**Work request**
When the line containing "--target washing machine" is found in the data below, copy it and each line after it through the line containing "--target robot arm", exactly and with no others.

Collected data entries
========================

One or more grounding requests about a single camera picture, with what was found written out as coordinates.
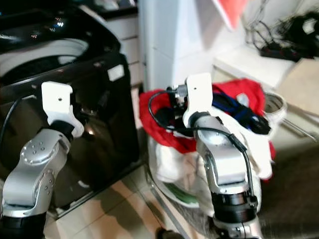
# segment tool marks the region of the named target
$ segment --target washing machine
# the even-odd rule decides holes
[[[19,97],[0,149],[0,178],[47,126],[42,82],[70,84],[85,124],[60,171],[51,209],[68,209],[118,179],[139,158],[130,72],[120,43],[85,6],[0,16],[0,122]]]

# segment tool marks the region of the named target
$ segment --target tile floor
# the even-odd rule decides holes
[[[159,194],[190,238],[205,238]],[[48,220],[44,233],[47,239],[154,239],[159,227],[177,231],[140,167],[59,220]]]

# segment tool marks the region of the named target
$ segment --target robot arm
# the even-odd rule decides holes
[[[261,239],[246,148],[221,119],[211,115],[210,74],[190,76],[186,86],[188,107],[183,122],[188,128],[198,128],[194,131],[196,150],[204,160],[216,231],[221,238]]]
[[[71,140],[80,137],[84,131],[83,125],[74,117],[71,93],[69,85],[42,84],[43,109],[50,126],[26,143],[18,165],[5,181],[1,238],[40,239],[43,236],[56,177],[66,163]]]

========================

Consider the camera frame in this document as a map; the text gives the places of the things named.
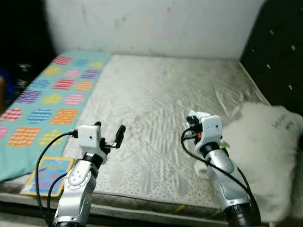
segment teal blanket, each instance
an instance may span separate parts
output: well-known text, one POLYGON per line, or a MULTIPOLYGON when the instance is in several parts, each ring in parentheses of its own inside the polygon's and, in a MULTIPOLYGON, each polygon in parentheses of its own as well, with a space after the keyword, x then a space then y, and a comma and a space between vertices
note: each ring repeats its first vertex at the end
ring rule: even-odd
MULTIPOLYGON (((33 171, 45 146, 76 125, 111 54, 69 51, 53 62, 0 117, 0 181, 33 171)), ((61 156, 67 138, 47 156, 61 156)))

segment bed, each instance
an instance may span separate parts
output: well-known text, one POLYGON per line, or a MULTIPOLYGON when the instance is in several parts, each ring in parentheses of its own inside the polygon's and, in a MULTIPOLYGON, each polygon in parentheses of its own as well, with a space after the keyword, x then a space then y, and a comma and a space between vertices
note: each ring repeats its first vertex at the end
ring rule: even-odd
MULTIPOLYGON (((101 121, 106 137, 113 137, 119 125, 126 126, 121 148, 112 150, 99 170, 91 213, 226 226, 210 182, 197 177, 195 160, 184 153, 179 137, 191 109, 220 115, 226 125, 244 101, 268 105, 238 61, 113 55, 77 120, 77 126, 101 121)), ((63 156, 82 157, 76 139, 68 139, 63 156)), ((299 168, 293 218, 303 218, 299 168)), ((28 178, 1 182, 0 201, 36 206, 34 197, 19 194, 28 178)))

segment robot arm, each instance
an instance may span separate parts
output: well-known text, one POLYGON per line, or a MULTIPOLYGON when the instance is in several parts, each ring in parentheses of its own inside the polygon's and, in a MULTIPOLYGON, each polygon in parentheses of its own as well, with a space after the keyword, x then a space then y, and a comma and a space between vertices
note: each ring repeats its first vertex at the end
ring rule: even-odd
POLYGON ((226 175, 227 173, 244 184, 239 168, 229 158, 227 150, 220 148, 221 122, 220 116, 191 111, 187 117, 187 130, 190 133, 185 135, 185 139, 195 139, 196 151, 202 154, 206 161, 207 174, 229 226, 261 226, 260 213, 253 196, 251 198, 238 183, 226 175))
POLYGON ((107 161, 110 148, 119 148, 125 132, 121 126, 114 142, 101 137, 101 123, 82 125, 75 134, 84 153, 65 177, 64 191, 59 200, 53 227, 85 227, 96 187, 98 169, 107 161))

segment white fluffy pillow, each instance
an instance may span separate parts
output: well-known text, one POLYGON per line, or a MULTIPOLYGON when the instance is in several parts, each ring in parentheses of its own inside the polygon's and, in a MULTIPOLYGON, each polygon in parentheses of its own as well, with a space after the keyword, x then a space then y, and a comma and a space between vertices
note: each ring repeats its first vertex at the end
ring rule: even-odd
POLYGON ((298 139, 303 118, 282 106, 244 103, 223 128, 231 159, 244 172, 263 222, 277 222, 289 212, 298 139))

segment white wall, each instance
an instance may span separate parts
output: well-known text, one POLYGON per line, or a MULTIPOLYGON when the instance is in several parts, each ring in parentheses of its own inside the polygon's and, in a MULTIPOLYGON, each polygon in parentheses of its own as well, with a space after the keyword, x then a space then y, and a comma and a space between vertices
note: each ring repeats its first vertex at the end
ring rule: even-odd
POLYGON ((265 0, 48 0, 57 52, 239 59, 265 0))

========================

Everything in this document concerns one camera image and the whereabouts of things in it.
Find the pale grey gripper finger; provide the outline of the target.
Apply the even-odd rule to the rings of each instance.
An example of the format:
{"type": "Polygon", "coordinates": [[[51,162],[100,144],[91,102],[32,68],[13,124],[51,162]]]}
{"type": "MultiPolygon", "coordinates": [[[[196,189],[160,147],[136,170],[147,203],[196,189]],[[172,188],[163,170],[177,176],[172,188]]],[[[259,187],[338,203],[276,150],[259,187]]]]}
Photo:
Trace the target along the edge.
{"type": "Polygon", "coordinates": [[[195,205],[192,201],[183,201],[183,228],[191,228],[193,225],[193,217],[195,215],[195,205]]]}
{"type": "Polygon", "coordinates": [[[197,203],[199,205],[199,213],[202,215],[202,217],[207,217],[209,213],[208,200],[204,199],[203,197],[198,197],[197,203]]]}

========================

**Solution to this task**
$ segment --target washing machine
# the even-odd rule decides holes
[[[19,97],[0,149],[0,178],[47,126],[42,82],[70,84],[85,124],[60,171],[51,209],[68,209],[118,179],[139,158],[130,72],[120,43],[85,6],[0,16],[0,122]]]

# segment tool marks the region of the named target
$ segment --target tile floor
# the even-odd rule decides holes
[[[159,194],[190,238],[205,238]],[[48,220],[44,233],[47,239],[154,239],[159,227],[177,231],[140,167],[59,220]]]

# segment tool marks the region of the named target
$ segment --target robot arm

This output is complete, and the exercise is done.